В дачный период (июль-август) мы жили в Вейксдорфе (несколько станций от Дрездена). Это деревня, девушки которой, дочери местных крестьян, работали преимущественно на шоколадных фабриках в Дрездене. Вокруг — прекрасные места для прогулок: леса с озёрами, перемежающиеся с полями и лугами. Мы сняли мезонин в одной из дач, обедали в крестьянской семье по соседству, а по воскресеньям — в ресторане подле железнодорожной станции. Каждый день я по железной дороге ездил в Дрезден на выставку.
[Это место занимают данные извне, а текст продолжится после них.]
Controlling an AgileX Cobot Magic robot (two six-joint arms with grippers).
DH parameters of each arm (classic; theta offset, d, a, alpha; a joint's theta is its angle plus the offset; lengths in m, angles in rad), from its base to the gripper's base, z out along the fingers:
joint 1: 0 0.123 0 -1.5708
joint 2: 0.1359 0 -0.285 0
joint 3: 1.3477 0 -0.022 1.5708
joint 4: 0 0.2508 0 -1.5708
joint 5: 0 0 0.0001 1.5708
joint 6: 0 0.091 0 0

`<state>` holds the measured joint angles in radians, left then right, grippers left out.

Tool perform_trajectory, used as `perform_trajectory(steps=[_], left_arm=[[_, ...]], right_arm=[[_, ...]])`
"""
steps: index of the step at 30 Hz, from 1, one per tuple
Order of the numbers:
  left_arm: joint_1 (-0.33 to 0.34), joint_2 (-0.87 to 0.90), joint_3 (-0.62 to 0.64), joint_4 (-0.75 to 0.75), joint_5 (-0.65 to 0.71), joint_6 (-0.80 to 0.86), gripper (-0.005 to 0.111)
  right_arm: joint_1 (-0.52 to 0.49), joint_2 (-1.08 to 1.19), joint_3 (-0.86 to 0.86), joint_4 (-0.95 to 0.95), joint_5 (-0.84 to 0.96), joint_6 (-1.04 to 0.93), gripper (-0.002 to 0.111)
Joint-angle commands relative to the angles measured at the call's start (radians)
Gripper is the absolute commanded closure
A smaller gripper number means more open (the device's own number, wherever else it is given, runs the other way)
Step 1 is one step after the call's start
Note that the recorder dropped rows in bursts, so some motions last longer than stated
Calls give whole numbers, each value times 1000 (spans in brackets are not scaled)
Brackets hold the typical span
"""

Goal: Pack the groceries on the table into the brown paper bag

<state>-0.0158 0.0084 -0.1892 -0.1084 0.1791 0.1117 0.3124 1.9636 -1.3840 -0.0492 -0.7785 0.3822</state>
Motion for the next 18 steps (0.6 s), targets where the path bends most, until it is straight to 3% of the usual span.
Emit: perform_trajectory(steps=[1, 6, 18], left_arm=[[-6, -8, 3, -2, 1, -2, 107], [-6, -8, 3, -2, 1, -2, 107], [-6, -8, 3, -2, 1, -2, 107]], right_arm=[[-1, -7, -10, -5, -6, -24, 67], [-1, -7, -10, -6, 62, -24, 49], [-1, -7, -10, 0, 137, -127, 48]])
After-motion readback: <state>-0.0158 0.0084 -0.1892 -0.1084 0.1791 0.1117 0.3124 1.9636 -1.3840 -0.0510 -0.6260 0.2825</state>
Наши три дочери быстро сдружились с детьми соседнего врача и с другими деревенскими детьми, причём гораздо скорее, чем на уроках немецкого языка, овладели запасом слов, необходимым для общих игр и проказ на улице. Они быстро усвоили, что при прогулке по полевым межам и дорогам нельзя срывать ни одного колоска, за этим следила полевая полиция; что нельзя на улицах и на дороге поднять упавшую с дерева грушу, т. к. это «неприлично», «непристойно», стыдно — одним словом — «s'ist doch unanständig», как объяснил мне порядочный «головорез» — уличный мальчишка, отвечая на мой вопрос, почему он не берёт упавшие с дерева груши. Грушевыми деревьями были обсажены все дороги и улицы. Оказалось, что все эти деревья сдавались сельским обществом в аренду садоводу, которому и принадлежал весь урожай плодов. Только он собирал опавшие плоды и ухаживал за деревьями.
Удивляли нас и другие обычаи местного населения. Прежде всего, стойко сохранявшиеся привычки к общности и взаимосвязи между людьми, без разделения на «своих» и «чужих». Идя по улице, приходилось непрерывно отвечать на приветствия: «доброе утро», «добрый день» и т. д. Через два-три дня все соседи были уже, очевидно, осведомлены кто мы, куда и зачем я езжу… Подходя к железнодорожной станции, я вижу, что могу опоздать к поезду, ускоряю шаги, но слышу спокойное приветствие сторожа, занятого подметанием дорожки: «Добрый день, доктор! Не спешите. Ещё есть время. Ещё целая минута». Откуда он уже знает, что я спешу к дрезденскому поезду? Почему называет меня доктором? — недоумеваю я, выражая ему на ходу благодарность за внимание.